Apart from neutrophils and monocytes, numerous cell types have been shown to express CXCR1 and CXCR2, including neurons, various cancer cells, endothelial, and epithelial cells.16,17 There is also evidence that IL-8 acts on keratinocytes through interaction with CXCR1 and CXCR2.18 In this study, we investigated the impact of IL-8 and PGP on keratinocytes. We found that exogenous IL-8 was not a regulator of keratinocyte proliferation or migration; however, PGP significantly inhibited both responses, and this effect was specific to keratinocytes and not fibroblasts or neutrophils. The reversal role that PGP plays on neutrophils and keratinocytes provides a strong mechanistic evidence of how inflammation and reepithelialization would be modulated throughout the time course of wound healing.

MATERIALS AND METHOD

Synthesis of Pro-Gly-Pro

Tripeptide PGP was synthesized and purified by a standard solid phase peptide synthesis protocol.19 Briefly, piperidine (20% in DMF) was used to remove the Fmoc protecting group to expose the α-amino group for the reaction. Product identity and purity was confirmed by matrix-assisted laser desorption/ionization time-of-flight. Theoretical mass for the “+H” and “+Na” peak is 269.153 and 291.135 Da, respectively, and observed mass was 269.163 Da and 291.144 Da, respectively.

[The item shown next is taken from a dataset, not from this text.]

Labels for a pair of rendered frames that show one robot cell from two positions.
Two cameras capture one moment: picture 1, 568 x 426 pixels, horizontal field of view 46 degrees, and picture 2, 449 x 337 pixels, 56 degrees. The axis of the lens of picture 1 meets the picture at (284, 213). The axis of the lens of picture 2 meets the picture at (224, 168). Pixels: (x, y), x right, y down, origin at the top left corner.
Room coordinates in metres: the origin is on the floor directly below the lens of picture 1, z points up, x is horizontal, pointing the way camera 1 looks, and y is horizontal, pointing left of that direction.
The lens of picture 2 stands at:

The purity of synthesized PGP was analyzed by reversed-phase HPLC on a C18-analytical column equilibrated at a flow rate of 1 mL/minute and eluted with a linear gradient from 30% to 70 acetonitrile in water in 6 minutes.

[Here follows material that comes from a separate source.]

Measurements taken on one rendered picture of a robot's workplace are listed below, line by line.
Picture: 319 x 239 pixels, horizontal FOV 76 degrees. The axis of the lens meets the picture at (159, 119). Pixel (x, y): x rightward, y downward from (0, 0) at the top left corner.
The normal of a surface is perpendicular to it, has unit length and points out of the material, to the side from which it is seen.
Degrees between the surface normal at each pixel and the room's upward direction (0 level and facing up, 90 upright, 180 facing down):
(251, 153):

Proliferation assay of keratinocytes

Neo-neonatal normal epidermal human keratinocytes (NHEK) in passage number 2–4 (Lonza, Basel, Switzerland) were plated into 96-well plates at a density of 5,000 cells per well in keratinocyte growth media (Genlantis, San Deigo, CA) supplemented with 10% fetal bovine serum (Gibco, Carlsbad, CA). A dose range (0–100 ng/mL) of recombinant human IL-8 (Pierce, Rockford, IL) with or without 5 mg/mL PGP was added after 8-hour incubation. The concentration range of IL-8 and PGP (or N-acetyl PGP) tested in this experiment was consistent with the literature.2,20 Cells were incu bated for 1 to 7 days at 37 °C humidified condition with 5% CO2; fresh media with IL-8 and PGP was replaced every 24 hours up to 7 days. To quantify cell proliferation rate, bromodeoxyuridine (Fisher Scientific, Pittsburgh, PA) was added 20 hours prior to the end of assay, and the amount of incorporated BrdU was analyzed by an established protocol.21

Cell migration assay

Migration of keratinocytes in the presence of varying concentrations of IL-8 and other exogenous ligands (including GGG control, SB 225002, PGP, and N-α-PGP) was tested by a standard scratch assay reported by Lee et al.22 Briefly, NHEK passage number 2–4 cells were seeded into a 48-well plate (1.2 × 105 per well) and incubated in serum-containing KGM for 20 hours until >90% confluency. Gaps were created by scratching the center of the wells with sterile micropipette tips. The culture solution contained different concentrations of IL-8 (0–50 ng/mL) in the presence or absence of 5 mg/mL PGP, 0.5 mM N-acetyl PGP (AnaSpec, Fremont, CA), 5 mg/mL GGG (Sigma, St. Louis, MO) as negative control peptide or 100 nM of CXCR2-inhibitor SB 225002 (Enzo Life Science, Plymouth Meeting, PA). Ten micrograms per millimeter of mitomycin-C (Fisher Scientific) was added to inhibit cell growth as comparison.22 Cells were incubated for 4 days; medium containing fresh ligands was changed every 24 hours up to 4 days. The entire area within the border of the gap was manually traced using a video analysis system coupled to an inverted light microscope and quantified with ImageJ. Migration rate was measured by calculating percent decrease in the area of the gap as a ratio to the gap area created at the onset of the assay (t = 0 hour).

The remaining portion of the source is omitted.